Early life and education
Lowell was born in Atlanta, Georgia. He attended the Atlanta International School, where he became interested in theatre and filmmaking. He attended the University of Southern California, where he was discovered in his first year while playing beach volleyball.

Career
Discovered in 2003 after going through his first major audition, Lowell landed the role of Jonathan Fields on the ABC teen drama Life As We Know It. The series was cancelled after 13 episodes.

In 2006, Lowell had lead roles in the coming-of-age film Graduation and also in a small film entitled You Are Here.

After the end of Life As We Know It, Lowell was cast as Stosh "Piz" Piznarski in the third season of Veronica Mars, opposite Kristen Bell and Jason Dohring.

In 2009 Chris Lowell appeared in several videos by the sketch comedy group BriTANicK, including "Pillow Talk", and "The Morning After."

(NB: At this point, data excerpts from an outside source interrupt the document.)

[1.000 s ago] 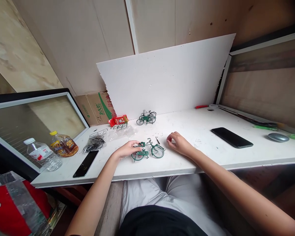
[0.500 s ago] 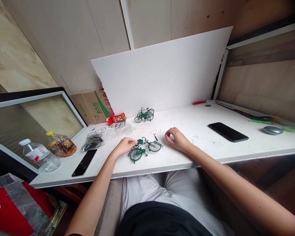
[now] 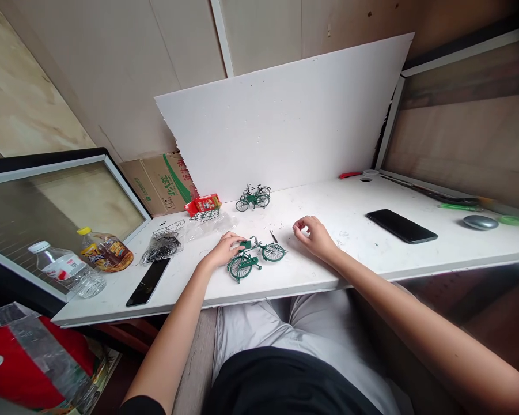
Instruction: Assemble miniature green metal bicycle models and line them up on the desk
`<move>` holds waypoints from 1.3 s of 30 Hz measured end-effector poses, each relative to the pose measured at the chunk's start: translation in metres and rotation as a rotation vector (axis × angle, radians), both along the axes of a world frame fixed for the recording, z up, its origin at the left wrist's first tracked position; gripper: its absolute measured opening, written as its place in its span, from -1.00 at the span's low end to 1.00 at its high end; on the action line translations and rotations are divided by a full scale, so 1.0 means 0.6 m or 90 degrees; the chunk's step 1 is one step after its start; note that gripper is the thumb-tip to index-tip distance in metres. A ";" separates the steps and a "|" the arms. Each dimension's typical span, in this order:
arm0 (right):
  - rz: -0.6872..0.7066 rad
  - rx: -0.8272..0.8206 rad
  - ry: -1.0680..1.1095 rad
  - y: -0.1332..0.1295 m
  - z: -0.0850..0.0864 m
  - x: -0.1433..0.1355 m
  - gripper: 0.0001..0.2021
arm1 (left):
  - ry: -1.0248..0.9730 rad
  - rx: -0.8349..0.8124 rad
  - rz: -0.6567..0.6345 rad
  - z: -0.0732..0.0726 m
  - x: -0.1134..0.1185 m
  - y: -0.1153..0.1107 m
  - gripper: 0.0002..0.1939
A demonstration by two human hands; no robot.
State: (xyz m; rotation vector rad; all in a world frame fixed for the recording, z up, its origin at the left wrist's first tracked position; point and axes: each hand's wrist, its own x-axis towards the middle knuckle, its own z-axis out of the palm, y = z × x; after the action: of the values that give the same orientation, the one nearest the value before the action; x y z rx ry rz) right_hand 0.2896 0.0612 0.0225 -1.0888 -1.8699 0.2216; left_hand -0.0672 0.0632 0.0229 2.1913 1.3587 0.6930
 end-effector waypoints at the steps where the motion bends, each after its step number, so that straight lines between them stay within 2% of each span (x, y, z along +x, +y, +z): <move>1: 0.001 0.001 -0.002 0.000 0.000 0.000 -0.88 | 0.002 0.000 0.008 -0.001 0.000 0.001 -0.62; 7: 0.002 0.005 -0.013 0.001 -0.001 0.000 -0.89 | -0.036 0.029 0.082 -0.005 0.001 -0.001 -0.59; 12: 0.007 0.008 -0.025 0.002 -0.003 0.003 -0.89 | -0.164 0.015 0.158 -0.008 -0.001 -0.006 -0.62; 15: 0.011 0.010 -0.013 -0.003 0.002 0.001 -0.88 | -0.262 0.011 0.208 -0.001 0.004 -0.008 -0.58; 17: 0.025 0.006 0.014 -0.010 0.013 -0.003 -0.86 | -0.348 -0.012 0.220 0.013 0.013 -0.014 -0.52; 21: 0.076 -0.027 0.108 -0.036 0.043 -0.024 -0.72 | -0.488 -0.047 0.170 0.058 0.048 -0.047 -0.41; 25: 0.127 -0.062 0.156 -0.069 0.067 -0.052 -0.66 | -0.538 -0.063 0.111 0.098 0.093 -0.097 -0.43; 30: 0.175 -0.081 0.164 -0.105 0.082 -0.079 -0.68 | -0.534 -0.096 0.052 0.121 0.134 -0.148 -0.48; 33: 0.202 -0.088 0.180 -0.118 0.087 -0.087 -0.69 | -0.477 0.013 0.063 0.125 0.142 -0.165 -0.62; 36: 0.218 -0.096 0.193 -0.124 0.089 -0.090 -0.72 | -0.352 0.224 0.076 0.126 0.138 -0.175 -0.79; 39: 0.225 -0.096 0.196 -0.124 0.090 -0.090 -0.73 | -0.208 0.374 0.059 0.122 0.126 -0.177 -0.79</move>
State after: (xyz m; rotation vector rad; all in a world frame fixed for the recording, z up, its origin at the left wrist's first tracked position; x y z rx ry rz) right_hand 0.2355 -0.0131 0.0767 -0.7624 -1.7719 0.7037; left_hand 0.0082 -0.0428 0.0961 2.2929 1.1902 1.5737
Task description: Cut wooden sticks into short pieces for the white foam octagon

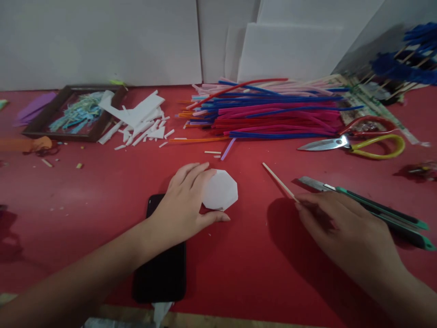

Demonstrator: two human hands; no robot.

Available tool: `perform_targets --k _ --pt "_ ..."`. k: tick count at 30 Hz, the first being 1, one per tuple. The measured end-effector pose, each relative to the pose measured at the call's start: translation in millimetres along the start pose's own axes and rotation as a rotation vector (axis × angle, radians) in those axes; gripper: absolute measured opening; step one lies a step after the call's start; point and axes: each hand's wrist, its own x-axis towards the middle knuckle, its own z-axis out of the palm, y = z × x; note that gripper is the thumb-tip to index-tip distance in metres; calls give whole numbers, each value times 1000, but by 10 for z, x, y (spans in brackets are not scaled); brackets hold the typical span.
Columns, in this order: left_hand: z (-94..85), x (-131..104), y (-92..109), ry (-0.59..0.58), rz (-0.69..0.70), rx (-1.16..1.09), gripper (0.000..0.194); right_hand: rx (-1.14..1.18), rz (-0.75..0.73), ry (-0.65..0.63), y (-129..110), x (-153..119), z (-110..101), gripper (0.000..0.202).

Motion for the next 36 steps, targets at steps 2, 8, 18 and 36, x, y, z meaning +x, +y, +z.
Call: perform_targets --k 2,8,18,36 --pt "-3 -1 25 -49 -18 -43 78 -15 -17 18 -8 7 0 7" --pt "7 -95 299 -173 179 -177 73 302 -143 -83 -232 1 -72 11" --pt "175 -38 542 -206 156 -308 70 531 -266 -170 -398 -64 -20 11" --pt "200 -50 551 -177 123 -399 66 568 -292 -156 -455 7 -71 14"
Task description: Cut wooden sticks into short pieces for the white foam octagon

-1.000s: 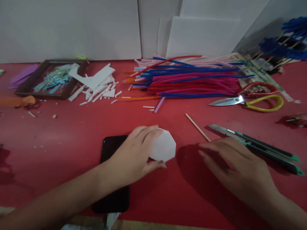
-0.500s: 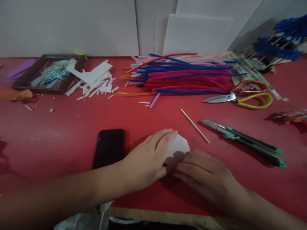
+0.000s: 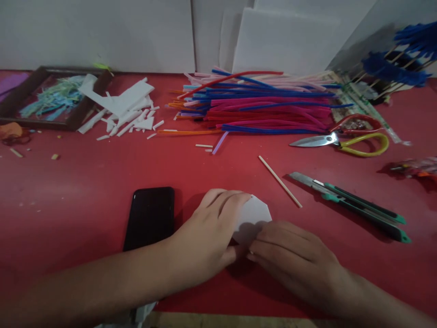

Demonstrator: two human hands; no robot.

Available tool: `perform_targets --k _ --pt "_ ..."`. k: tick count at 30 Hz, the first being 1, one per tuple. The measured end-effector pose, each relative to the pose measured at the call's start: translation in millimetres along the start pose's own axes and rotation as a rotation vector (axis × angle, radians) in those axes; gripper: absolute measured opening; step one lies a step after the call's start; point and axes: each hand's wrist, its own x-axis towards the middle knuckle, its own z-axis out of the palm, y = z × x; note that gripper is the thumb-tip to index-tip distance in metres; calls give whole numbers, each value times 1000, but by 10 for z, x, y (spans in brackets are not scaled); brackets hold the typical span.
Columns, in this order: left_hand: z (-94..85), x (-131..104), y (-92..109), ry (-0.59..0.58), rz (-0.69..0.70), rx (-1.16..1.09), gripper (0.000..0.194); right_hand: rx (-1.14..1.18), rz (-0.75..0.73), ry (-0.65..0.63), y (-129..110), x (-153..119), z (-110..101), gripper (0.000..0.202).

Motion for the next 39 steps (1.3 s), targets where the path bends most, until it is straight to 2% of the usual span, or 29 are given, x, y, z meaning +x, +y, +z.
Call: perform_targets --k 5,8,10,13,15,18,21,23,26,31,35,39 --pt "-3 -12 13 5 44 64 64 70 127 42 -25 10 -75 10" --pt "-51 -10 9 22 -11 189 62 8 179 52 -3 20 -156 11" --pt "-104 -2 -11 44 -67 282 72 -48 222 83 31 13 -185 12" --pt "-207 20 -73 18 -44 342 86 -86 272 131 92 -9 -185 13" --pt "-284 42 -134 -31 -16 321 83 -107 312 152 124 -21 -174 11" --pt "-383 79 -237 -63 42 257 90 -130 418 161 138 -32 -169 9" --pt "-420 105 -318 -152 165 136 71 27 505 119 114 -35 -170 10" --pt "-405 114 -338 -158 196 83 58 168 521 55 97 -32 -160 11" --pt "-360 118 -314 -90 154 110 60 242 524 -7 97 -30 -127 13" --pt "-366 112 -246 -57 78 179 78 117 524 67 134 -50 -82 13" --pt "-416 102 -274 -66 22 125 77 72 498 75 160 -41 -94 13" --pt "-420 99 -358 -80 34 -16 82 73 544 104 210 -18 -122 10"
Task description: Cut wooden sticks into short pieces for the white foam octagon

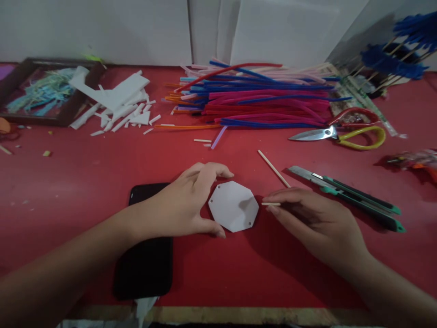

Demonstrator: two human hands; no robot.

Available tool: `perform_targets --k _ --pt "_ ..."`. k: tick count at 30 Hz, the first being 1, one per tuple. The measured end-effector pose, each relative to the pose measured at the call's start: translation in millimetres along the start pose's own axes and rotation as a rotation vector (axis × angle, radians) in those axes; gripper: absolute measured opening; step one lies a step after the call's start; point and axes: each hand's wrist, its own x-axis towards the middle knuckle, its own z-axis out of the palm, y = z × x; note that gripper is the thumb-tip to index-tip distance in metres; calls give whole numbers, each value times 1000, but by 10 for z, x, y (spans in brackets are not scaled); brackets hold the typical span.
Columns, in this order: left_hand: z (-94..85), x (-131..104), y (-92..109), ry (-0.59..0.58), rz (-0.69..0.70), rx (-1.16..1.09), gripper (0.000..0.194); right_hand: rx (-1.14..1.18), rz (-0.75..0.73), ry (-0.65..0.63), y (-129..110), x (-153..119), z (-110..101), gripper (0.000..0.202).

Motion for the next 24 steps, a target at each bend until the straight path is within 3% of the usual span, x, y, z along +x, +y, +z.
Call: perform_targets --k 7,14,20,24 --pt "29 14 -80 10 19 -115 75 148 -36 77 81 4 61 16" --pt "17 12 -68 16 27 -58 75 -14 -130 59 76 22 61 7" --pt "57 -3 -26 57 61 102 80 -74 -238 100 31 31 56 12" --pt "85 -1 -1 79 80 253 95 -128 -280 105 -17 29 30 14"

From 2007 until 2010, Lowell appeared in the ABC drama Private Practice, alongside Kate Walsh, Audra McDonald, and Tim Daly, playing Dell, the receptionist for the Oceanside Wellness Group who was also a qualified nurse, midwife-in-training, and young father to six-year-old daughter Betsy. Lowell exited Private Practice in the show's third-season finale when Dell died from heart failure, a complication during brain surgery after a vehicle accident.

In 2011, Lowell played the role of Stuart Whitworth in the film The Help, an adaptation of Kathryn Stockett's 2009 novel of the same name. The following year, filming began on Lowell's directorial debut, Beside Still Waters. Set in Michigan’s Upper Peninsula, the film tells the story of a man redefining his outlook on life after the death of his parents.

Lowell also played Derrick on Fox's 2014 comedy Enlisted.

Lowell is also a vocalist and harmonicist for the indie acoustic band Two Shots for Poe.

He starred in the Off-Broadway hit  Jacuzzi at Ars Nova in New York City.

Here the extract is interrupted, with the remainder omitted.